- HOW TO COMPLETE THIS TASK
Every line of the listing that holds the word "follows" should be returned.

- MATERIALS PROVIDED
Start of Block
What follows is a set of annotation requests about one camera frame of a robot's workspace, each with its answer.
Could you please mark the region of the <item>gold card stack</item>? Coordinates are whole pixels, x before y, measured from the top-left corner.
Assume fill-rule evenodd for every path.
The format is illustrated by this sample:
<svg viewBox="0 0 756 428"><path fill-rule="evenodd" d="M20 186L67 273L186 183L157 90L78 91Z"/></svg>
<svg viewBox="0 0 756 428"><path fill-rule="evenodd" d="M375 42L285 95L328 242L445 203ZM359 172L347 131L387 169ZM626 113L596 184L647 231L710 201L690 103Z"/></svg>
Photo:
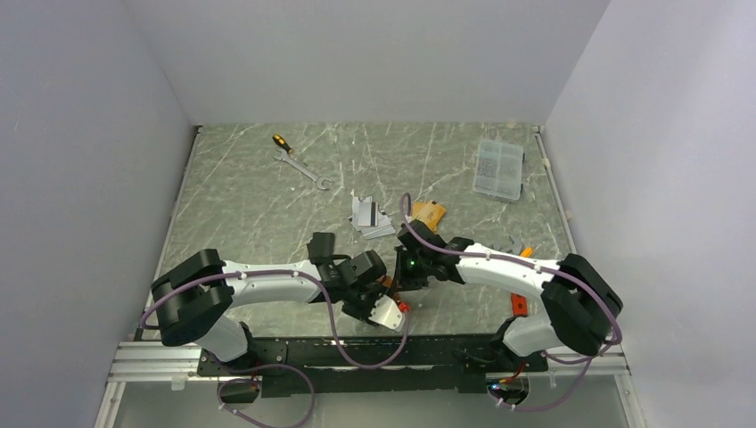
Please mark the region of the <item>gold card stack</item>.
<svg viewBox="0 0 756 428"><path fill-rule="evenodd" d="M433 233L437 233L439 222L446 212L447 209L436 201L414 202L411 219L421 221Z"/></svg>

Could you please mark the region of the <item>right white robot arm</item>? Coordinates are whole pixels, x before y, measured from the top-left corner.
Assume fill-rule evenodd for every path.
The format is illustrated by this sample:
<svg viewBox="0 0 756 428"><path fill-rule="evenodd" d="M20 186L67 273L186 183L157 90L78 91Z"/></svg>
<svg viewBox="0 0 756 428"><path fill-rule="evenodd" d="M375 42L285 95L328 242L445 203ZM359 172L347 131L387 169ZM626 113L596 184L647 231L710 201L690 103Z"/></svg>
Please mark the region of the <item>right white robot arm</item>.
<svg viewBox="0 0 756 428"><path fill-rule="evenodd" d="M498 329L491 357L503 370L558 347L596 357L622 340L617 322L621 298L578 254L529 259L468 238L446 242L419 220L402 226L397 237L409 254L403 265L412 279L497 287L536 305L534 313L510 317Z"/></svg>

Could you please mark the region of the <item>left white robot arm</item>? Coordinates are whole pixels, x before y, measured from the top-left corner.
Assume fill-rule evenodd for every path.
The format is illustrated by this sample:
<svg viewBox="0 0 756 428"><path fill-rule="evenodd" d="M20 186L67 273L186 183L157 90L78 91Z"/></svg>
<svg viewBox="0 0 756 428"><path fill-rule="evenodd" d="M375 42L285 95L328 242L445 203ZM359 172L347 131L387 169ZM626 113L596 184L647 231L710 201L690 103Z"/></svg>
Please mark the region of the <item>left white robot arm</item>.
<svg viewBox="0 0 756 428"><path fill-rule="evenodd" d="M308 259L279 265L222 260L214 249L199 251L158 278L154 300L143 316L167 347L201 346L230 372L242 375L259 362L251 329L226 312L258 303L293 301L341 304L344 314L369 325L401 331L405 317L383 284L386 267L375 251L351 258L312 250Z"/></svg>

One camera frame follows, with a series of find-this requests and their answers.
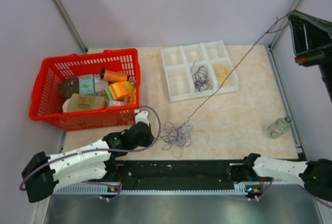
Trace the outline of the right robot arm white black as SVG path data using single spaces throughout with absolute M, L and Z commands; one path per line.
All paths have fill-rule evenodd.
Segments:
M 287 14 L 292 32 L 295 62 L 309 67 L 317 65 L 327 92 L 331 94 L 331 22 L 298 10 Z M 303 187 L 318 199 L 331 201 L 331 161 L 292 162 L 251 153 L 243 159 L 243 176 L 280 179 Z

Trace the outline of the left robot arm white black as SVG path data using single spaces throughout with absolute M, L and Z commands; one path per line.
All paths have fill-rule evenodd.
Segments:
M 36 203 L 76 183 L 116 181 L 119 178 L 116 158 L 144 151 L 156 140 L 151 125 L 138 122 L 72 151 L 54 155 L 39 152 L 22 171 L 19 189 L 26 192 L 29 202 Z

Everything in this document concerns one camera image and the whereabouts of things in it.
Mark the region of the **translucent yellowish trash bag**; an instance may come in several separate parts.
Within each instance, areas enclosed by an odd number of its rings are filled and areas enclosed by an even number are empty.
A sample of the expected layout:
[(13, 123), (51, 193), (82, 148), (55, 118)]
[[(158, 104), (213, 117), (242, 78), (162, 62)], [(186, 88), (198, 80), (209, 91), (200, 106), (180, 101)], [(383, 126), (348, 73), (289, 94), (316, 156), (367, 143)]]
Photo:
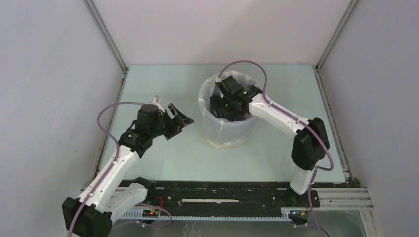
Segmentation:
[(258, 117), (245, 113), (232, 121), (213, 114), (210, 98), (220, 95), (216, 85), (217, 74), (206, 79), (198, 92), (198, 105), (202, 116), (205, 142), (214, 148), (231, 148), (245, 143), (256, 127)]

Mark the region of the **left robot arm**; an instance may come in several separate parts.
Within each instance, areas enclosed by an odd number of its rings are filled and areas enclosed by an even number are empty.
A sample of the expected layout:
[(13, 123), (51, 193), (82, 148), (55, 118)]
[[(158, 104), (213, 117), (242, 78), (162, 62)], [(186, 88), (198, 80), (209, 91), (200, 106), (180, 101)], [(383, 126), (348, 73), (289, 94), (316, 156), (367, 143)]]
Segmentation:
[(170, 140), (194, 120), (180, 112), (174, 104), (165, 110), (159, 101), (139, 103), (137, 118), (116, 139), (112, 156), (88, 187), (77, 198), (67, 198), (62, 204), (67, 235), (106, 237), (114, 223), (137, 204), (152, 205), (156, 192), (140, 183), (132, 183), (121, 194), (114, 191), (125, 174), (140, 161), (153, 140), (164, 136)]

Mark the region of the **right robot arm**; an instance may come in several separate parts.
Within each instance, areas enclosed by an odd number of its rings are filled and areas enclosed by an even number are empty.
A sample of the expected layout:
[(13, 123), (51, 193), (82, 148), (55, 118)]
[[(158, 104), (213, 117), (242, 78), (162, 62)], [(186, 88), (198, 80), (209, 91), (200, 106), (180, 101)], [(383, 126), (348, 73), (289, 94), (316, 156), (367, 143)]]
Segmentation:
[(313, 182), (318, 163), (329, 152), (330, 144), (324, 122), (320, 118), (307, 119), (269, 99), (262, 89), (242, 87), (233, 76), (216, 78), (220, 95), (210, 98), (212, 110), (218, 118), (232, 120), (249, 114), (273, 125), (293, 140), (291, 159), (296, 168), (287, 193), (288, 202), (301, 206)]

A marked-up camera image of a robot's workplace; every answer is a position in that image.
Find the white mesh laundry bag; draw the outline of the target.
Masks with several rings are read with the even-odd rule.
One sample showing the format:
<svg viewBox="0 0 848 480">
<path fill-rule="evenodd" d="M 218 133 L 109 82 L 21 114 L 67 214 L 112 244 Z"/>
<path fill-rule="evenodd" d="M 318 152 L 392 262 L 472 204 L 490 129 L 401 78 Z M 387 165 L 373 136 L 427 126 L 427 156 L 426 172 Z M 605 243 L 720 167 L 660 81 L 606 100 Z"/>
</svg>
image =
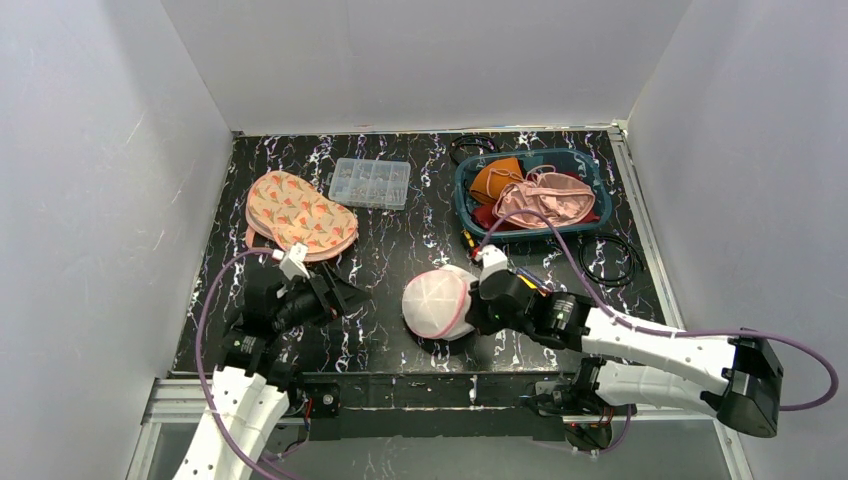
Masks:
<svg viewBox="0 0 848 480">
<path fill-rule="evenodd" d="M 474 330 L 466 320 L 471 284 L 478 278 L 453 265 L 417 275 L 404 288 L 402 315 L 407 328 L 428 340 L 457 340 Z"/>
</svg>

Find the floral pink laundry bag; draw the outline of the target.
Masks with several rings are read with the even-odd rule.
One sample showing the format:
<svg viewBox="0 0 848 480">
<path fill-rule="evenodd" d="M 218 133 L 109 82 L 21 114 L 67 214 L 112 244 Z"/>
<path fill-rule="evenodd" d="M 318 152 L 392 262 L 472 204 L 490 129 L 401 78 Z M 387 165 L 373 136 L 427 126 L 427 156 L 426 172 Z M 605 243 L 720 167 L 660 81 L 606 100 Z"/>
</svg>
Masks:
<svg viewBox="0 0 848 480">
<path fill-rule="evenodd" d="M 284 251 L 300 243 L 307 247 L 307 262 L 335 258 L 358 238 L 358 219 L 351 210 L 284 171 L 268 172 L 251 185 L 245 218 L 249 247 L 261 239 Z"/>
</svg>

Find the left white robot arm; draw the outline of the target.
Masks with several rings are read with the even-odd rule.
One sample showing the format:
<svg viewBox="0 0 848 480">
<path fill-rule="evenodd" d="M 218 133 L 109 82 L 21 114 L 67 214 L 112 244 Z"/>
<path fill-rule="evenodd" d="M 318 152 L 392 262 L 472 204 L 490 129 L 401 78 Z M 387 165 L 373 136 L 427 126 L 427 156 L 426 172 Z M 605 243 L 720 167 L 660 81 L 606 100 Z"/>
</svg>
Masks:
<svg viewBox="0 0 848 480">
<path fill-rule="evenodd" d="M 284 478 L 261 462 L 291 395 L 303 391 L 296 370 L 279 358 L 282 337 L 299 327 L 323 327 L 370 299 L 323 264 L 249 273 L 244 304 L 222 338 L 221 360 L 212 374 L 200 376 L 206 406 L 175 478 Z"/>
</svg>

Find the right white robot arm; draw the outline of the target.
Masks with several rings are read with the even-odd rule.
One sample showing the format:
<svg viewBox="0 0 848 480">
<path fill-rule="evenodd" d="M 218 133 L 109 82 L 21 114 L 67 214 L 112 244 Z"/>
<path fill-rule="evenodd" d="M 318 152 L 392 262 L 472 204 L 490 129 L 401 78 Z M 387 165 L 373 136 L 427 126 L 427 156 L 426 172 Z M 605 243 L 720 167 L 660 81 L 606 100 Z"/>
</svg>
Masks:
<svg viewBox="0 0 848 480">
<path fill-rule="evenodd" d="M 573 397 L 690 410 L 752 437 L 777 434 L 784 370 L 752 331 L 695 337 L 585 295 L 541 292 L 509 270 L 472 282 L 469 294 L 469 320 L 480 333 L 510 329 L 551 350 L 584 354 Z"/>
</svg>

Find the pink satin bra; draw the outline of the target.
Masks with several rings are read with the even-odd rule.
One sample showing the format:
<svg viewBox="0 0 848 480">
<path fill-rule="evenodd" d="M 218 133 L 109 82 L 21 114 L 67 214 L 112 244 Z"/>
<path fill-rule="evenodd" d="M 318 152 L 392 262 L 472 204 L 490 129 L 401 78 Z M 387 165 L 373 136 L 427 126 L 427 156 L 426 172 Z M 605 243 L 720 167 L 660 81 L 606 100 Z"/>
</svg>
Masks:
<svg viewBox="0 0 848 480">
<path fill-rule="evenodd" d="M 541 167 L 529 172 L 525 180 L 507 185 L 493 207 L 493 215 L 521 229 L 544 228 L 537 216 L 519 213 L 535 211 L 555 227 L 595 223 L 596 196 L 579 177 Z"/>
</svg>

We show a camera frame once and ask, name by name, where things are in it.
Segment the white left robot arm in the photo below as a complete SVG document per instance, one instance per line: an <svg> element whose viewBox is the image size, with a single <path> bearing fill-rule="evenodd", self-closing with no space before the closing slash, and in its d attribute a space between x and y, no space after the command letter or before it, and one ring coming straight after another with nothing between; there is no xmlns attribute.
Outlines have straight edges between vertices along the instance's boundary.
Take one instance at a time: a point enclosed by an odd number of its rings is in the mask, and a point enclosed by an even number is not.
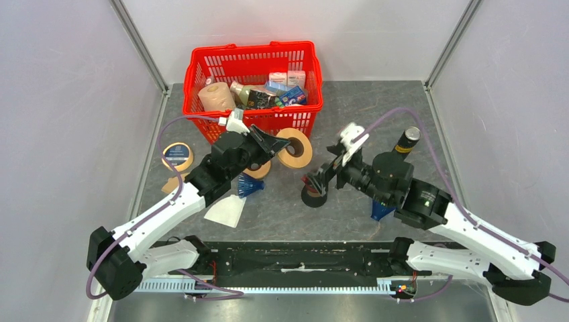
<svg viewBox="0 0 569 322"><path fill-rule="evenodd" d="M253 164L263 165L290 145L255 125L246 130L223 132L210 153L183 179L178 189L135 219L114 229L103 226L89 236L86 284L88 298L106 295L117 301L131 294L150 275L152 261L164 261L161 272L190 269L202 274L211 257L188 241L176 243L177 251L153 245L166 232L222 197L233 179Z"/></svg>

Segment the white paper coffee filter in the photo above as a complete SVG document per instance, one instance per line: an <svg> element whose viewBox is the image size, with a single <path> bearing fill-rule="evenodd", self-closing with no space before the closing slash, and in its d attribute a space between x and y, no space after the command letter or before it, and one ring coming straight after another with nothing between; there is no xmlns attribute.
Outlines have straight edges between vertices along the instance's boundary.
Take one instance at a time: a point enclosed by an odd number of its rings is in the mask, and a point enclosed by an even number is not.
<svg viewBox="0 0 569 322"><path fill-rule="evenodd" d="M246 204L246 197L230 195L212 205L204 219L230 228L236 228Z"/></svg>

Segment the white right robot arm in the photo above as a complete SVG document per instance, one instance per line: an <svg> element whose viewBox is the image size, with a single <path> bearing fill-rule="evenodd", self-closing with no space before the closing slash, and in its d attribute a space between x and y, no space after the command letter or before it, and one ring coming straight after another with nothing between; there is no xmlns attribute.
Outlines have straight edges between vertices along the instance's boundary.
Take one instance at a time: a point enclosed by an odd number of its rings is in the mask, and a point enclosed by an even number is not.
End of Block
- ANSWER AREA
What follows is a set of annotation requests about one camera frame of a robot's workspace, each with its answer.
One camera frame follows, with a series of find-this requests and their answers.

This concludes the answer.